LVM/liblvm: Difference between revisions

Revision as of 16:50, 8 May 2009

Introduction / Problem Description

LVM is currently being used by other software projects. These projects interface with LVM by calling the LVM commandline either by invoking a shell or calling the string-based liblvmcmd. These interface methods are problematic for the following reasons:

Interacting with LVM requires creating and parsing command line strings
Error handling is problematic
High level CLI functionality may not meet the needs of all consumers
CLI is complex, often leading to improper use or confusion
The command line utilities have to be called with a system call type interface which could lead into problems. Strict string analysis and type checking is needed altogether with escaping values.
Return values have to be parsed to get the wanted information. This requires to use the locale C to be able to parse the output.
If an error occurs in a command line tool, used by an application with a system call type interface, the application only knows what happened if it is parsing error messages. Because of LANG=C for the call, the error message is in english but might not be useful for the user with a different language. It might be needed that the application understands what went wrong to propose a solution. There might also be the need to process lvm commands without user interaction (think of kickstart install).
Changes in the output format of informational output or error messages will lead into parsing problems.

libLVM proposes to create a real API for use by application programs to overcome at least some of the aforementioned limitations.

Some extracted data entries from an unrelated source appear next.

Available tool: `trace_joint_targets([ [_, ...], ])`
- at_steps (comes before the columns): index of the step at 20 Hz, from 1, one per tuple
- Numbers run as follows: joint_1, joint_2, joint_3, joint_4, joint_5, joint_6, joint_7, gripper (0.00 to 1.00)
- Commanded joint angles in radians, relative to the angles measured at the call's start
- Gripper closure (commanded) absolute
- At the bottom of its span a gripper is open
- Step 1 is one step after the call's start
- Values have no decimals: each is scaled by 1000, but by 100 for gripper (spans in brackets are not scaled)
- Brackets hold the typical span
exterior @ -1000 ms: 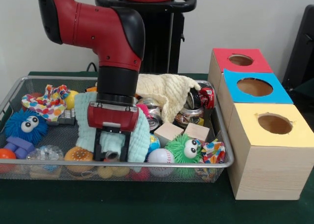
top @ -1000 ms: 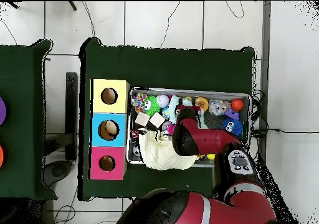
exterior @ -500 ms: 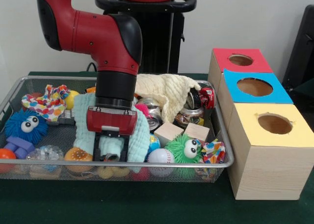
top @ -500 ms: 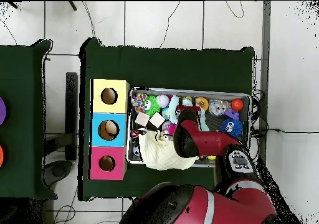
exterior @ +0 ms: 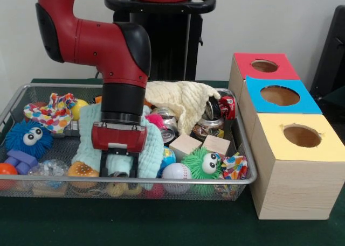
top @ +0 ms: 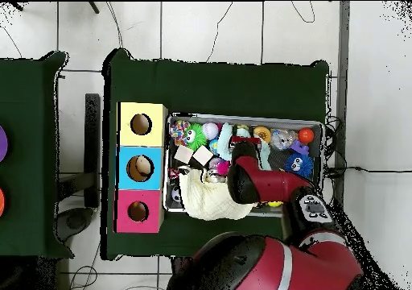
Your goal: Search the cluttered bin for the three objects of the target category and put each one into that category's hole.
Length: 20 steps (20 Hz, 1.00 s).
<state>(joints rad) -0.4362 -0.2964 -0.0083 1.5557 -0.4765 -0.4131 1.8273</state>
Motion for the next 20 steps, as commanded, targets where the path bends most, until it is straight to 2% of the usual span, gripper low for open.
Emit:
trace_joint_targets([
  [1, -30, 86, 113, -27, -81, -55, 147, 0],
  [6, -33, 85, 121, -17, -88, -100, 162, 0],
  [10, -43, 91, 140, -8, -85, -62, 179, 0],
  [14, -97, 135, 210, -13, -105, 45, 187, 0],
  [17, -107, 166, 222, -30, -119, 31, 182, 0],
  [20, -91, 181, 199, -42, -108, 23, 163, 0],
])
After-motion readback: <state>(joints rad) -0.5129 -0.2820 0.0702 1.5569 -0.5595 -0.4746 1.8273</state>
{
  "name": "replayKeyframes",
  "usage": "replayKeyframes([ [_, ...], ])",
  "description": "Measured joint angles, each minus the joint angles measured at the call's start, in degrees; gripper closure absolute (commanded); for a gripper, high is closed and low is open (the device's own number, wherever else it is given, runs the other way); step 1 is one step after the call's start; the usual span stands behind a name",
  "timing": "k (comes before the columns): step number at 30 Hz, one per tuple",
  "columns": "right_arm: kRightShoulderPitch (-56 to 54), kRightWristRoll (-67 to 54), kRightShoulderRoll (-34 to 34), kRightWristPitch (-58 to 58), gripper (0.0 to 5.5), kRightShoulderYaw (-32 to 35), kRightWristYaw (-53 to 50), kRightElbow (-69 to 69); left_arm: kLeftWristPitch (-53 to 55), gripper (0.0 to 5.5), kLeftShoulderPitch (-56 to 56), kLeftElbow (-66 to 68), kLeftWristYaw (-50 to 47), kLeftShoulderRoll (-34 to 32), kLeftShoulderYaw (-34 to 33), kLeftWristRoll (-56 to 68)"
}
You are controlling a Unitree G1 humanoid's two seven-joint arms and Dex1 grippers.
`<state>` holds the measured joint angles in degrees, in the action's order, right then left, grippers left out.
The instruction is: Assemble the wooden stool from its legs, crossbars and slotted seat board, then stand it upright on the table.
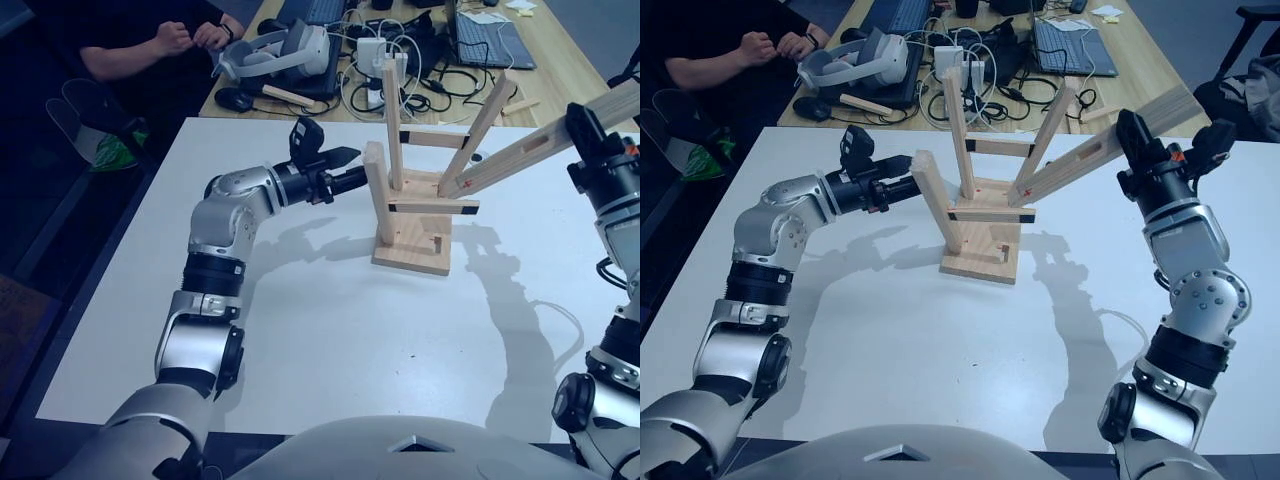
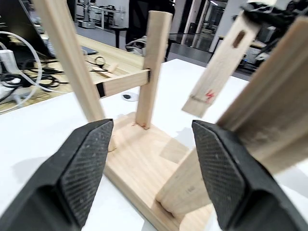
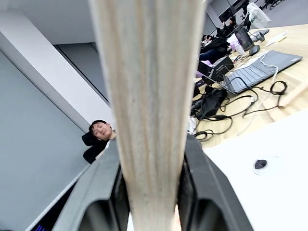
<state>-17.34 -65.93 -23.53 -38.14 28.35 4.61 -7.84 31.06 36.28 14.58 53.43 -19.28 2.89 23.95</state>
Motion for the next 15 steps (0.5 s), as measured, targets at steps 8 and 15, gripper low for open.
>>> replayKeyframes([
  [8, 10.8, 2.9, -3.9, -3.8, 4.51, 0.0, 8.9, 1.2, 9.4, 2.48, -4.5, -11.8, 0.6, -0.6, 0.0, 6.2],
  [15, 10.8, 6.8, -3.3, -0.6, 4.51, -0.1, 12.3, 4.1, 7.7, 2.48, -3.1, -7.1, -9.9, 1.4, -7.4, 6.8],
])
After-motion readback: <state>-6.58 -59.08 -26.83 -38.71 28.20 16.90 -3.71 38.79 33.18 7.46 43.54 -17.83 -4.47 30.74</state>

libLVM features will be driven by the needs of the known primary consumers of the API which are anaconda, system-config-storage, libvirt, and others as detailed in Appendix A. Note that some requests from existing LVM consumers in context of libLVM are really requests for LVM design changes or functionality. While important to meeting the needs of libLVM consumers, many of these issues are orthogonal to libLVM and so will be listed separately, and most likely not appear in the intial release.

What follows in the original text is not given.